FUNCTIONAL-PROPERTIES OF HETEROGENEOUS HUMAN ASIALO-C4 AND ITS ISOTYPES C4A AND C4B

The fourth component of human complement (C4) is encoded at two separate but closely linked loci within the MHC on the short arm of chromosome 6. Thus, there are two types of C4 protein in most individual and pooled normal human sera (NHS): C4A and C4B. Incubation of individual sera, pooled NHS, or purified heterogeneous C4 (C4A/C4B) with bacterial sialidase at 37-degrees-C increased C-mediated hemolysis of antibody-sensitized sheep erythrocytes 1.54- to 1.93-fold. Comparative studies of T(max) of human C2, using asialo-C4 or buffer-treated C4 on EAC1gpBAR and extrapolation to time 0 indicated a z value 4-fold higher with asialo-C4. This indicated that more hemolytically active C42BAR complexes are available with sialidase-treated C4 compared to untreated C4. There was no appreciable difference in the % I-125-C4 bound to EAC1gpBAR (sialidase- or buffer-treated). Sera from two different blood donors with C4A3 phenotype (C4BQ0), two different donors with C4B1 phenotype (C4AQ0), and serum from an individual heterozygous deficient at both C4A3 and C4B1 regions (A3, AQ0; B1, BQ0) were investigated.
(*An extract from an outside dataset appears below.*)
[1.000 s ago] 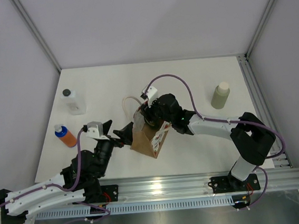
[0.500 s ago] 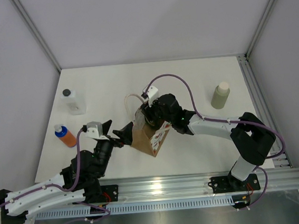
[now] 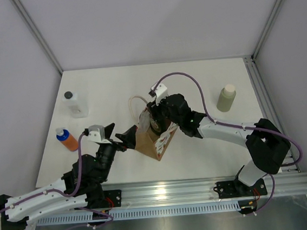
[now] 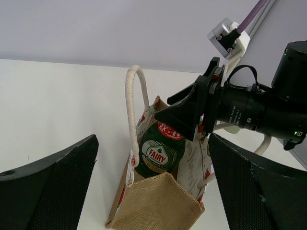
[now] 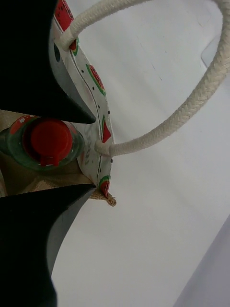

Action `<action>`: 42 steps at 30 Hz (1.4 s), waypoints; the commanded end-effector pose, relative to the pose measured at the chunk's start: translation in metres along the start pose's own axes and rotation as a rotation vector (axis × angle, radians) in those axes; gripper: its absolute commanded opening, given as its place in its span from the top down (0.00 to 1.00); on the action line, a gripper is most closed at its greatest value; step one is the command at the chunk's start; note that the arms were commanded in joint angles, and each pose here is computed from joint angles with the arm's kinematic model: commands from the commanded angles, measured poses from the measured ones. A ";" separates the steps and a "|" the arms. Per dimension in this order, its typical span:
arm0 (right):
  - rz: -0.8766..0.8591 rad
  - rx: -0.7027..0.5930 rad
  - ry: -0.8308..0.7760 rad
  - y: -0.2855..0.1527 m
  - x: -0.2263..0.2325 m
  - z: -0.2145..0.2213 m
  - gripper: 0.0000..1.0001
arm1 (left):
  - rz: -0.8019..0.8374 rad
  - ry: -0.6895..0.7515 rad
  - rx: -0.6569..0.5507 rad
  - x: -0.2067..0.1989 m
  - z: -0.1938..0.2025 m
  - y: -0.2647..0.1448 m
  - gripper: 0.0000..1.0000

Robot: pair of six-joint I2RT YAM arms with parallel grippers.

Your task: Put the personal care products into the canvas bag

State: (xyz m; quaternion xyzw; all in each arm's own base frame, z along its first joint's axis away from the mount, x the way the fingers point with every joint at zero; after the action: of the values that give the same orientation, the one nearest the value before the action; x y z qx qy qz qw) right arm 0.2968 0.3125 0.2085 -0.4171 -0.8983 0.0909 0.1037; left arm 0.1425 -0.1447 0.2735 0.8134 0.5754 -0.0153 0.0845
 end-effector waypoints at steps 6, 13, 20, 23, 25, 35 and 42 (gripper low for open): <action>0.105 -0.162 0.026 -0.029 -0.006 -0.077 0.42 | -0.006 -0.018 -0.017 0.000 -0.002 0.000 0.01; 0.375 -0.348 0.166 -0.089 -0.044 -0.136 0.20 | -0.012 0.012 -0.009 -0.003 0.001 0.004 0.01; 0.770 -0.305 0.402 -0.124 -0.144 -0.123 0.01 | -0.013 0.013 -0.012 -0.002 0.003 0.004 0.01; 0.925 -0.264 0.443 -0.137 -0.183 -0.103 0.01 | -0.009 0.008 -0.016 -0.002 0.002 0.004 0.01; 0.988 -0.235 0.449 -0.139 -0.197 -0.091 0.01 | -0.004 0.009 -0.013 -0.003 0.002 0.004 0.01; 1.189 -0.074 0.441 -0.136 -0.239 -0.026 0.01 | 0.004 0.008 -0.011 -0.004 0.002 0.004 0.01; 1.248 -0.001 0.425 -0.129 -0.256 0.007 0.00 | -0.002 0.021 -0.001 -0.005 0.003 0.006 0.01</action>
State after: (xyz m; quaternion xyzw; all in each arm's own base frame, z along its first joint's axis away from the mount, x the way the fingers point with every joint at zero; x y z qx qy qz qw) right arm 0.3589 0.0414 0.2094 -0.8551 -0.4690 0.0646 0.2115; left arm 0.1451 -0.1512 0.2661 0.8145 0.5761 -0.0070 0.0685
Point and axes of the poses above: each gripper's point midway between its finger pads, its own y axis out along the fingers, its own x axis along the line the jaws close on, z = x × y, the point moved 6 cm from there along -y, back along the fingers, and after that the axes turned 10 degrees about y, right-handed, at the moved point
The C4 allotypes, purified from these sera, were treated with sialidase; the C4A3 was enhanced in hemolytic assays by sialidase-treatment (1.52- to 2.3-fold), whereas the C4B1 allotype was not enhanced. Fluorometric determinations revealed that approximately the same percentage of sialic acid was released from sialidase-treated C4A3 and C4B1. Therefore, the increase in hemolytic titer observed after treatment of NHS or purified heterogeneous C4 with sialidase is a property of C4A3 but not a property of C4B1.